[Your objective] Give back every line of the data below exactly.

[Material to process]
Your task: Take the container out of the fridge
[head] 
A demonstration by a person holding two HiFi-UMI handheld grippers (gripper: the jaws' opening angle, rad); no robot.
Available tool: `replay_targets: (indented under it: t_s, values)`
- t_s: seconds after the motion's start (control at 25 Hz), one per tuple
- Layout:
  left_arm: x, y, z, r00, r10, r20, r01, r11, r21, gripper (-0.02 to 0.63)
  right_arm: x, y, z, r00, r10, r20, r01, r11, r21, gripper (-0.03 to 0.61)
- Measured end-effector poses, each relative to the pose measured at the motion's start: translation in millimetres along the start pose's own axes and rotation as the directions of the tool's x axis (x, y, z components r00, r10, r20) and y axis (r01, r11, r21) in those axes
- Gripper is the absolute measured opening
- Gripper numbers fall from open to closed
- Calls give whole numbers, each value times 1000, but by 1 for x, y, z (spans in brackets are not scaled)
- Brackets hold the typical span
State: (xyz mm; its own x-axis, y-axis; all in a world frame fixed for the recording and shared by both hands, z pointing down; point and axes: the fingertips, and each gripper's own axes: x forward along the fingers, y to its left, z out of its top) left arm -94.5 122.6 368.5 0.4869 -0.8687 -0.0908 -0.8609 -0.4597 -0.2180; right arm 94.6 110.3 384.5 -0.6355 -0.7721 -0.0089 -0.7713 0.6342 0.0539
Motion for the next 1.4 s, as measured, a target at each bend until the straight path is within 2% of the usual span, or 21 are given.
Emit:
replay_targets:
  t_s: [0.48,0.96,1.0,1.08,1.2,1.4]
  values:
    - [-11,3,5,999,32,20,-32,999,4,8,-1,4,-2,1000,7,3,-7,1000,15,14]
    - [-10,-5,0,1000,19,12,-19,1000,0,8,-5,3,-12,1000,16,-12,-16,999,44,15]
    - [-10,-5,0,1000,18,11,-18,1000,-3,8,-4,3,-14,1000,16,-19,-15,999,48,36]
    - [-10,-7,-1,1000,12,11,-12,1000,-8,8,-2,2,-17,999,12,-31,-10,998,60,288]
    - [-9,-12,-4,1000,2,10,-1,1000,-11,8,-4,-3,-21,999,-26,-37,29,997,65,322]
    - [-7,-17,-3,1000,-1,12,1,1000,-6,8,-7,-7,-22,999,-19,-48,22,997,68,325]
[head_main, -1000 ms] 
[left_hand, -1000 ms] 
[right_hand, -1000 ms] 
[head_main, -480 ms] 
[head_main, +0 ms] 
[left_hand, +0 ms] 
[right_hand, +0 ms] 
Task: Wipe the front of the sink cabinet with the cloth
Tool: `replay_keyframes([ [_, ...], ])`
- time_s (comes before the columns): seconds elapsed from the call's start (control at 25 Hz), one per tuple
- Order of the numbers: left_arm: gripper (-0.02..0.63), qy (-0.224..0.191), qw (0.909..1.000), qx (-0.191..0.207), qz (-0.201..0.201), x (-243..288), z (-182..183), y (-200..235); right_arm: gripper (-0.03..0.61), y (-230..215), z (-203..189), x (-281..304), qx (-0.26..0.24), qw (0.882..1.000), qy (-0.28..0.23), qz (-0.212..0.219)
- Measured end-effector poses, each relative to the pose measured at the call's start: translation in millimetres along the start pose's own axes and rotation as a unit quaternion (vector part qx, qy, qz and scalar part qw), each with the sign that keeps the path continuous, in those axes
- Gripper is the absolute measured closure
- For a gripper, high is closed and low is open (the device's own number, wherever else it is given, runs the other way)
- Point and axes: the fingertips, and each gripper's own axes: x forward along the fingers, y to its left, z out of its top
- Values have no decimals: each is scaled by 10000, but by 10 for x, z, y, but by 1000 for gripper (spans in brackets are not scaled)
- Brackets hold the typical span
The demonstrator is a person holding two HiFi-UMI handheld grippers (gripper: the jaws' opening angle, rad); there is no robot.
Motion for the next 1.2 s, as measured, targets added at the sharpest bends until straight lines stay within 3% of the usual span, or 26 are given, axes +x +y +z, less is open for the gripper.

[Task solution]
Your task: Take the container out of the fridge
[head] 
A demonstration by a person holding two HiFi-UMI handheld grippers (gripper: the jaws' opening angle, rad); no robot.
Available tool: `replay_targets: (indented under it: t_s, values)`
- t_s: seconds after the motion's start (control at 25 Hz), one per tuple
- Layout:
  left_arm: x, y, z, r00, r10, r20, r01, r11, r21, gripper (-0.02 to 0.63)
  right_arm: x, y, z, r00, r10, r20, r01, r11, r21, gripper (-0.03 to 0.61)
- Measured end-effector poses, each relative to the pose measured at the motion's start: translation in millimetres along the start pose's own axes and rotation as the directions of the tool's x axis (x, y, z components r00, r10, r20) and y axis (r01, r11, r21) in those axes
- Gripper is the absolute measured opening
- Gripper numbers fall from open to closed
- Calls give whole numbers, each value times 1000, but by 1 for x, y, z (spans in brackets are not scaled)
- Brackets hold the typical span
State: (xyz mm; its own x-axis, y-axis; all in a world frame fixed for the recording and shared by both hands, z pointing down; point and axes: the fingertips, and each gripper's own axes: x forward along the fingers, y to its left, z out of its top) left arm -94.5 122.6 368.5 0.4869 -0.8687 -0.0908 -0.8609 -0.4597 -0.2180; right arm 94.6 110.3 384.5 -0.6355 -0.7721 -0.0089 -0.7713 0.6342 0.0539
Motion for the next 1.4 s, as measured, a target at each bend until the straight path is within 2% of the usual span, or 21 are given.
Emit:
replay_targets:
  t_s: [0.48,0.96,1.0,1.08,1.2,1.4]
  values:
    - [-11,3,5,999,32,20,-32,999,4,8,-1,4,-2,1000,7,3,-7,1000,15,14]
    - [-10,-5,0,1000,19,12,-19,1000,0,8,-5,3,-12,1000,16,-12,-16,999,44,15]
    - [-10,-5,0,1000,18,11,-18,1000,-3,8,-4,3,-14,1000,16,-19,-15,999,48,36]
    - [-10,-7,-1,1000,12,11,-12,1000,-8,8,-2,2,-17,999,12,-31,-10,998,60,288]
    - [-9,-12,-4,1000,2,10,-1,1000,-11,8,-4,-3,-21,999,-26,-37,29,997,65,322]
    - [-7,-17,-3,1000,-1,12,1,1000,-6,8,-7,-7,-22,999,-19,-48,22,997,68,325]
[head_main, -1000 ms] 
[left_hand, -1000 ms] 
[right_hand, -1000 ms] 
[head_main, -480 ms] 
[head_main, +0 ms] 
[left_hand, +0 ms] 
[right_hand, +0 ms] 
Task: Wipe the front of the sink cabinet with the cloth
Tool: `replay_keyframes([ [_, ...], ])`
- time_s (comes before the columns): seconds elapsed from the call's start (control at 25 Hz), one per tuple
- Order of the numbers: left_arm: gripper (-0.02..0.63), qy (-0.224..0.191), qw (0.909..1.000), qx (-0.191..0.207), qz (-0.201..0.201), x (-243..288), z (-182..183), y (-200..235); right_arm: gripper (-0.03..0.61), y (-230..215), z (-203..189), x (-281..304), qx (-0.26..0.24), qw (0.882..1.000), qy (-0.28..0.23), qz (-0.212..0.219)
- Measured end-effector poses, each relative to the pose measured at the call's start: translation in millimetres along the start pose's own axes and rotation as a unit quaternion (vector part qx, qy, qz and scalar part qw), each with the sign that keeps the path continuous, in those axes
- Gripper is the absolute measured closure
- For a gripper, high is closed and low is open (the device's own number, wherever else it is given, runs the other way)
- Point and axes: the fingertips, and each gripper's own axes: x forward along the fingers, y to its left, z out of its top
- Values have no decimals: each is scaled by 10000, but by 10 for x, z, y, but by 1000 for gripper (spans in brackets are not scaled)
- Brackets hold the typical span
The demonstrator is a person holding two HiFi-UMI handheld grippers (gripper: the jaws' opening angle, rad); there is no robot.
Motion for the next 1.2 s, as measured, targets added at the sharpest bends until straight lines stay within 3% of the usual span, or 26 are given, axes +x +y +z, less is open for the gripper.

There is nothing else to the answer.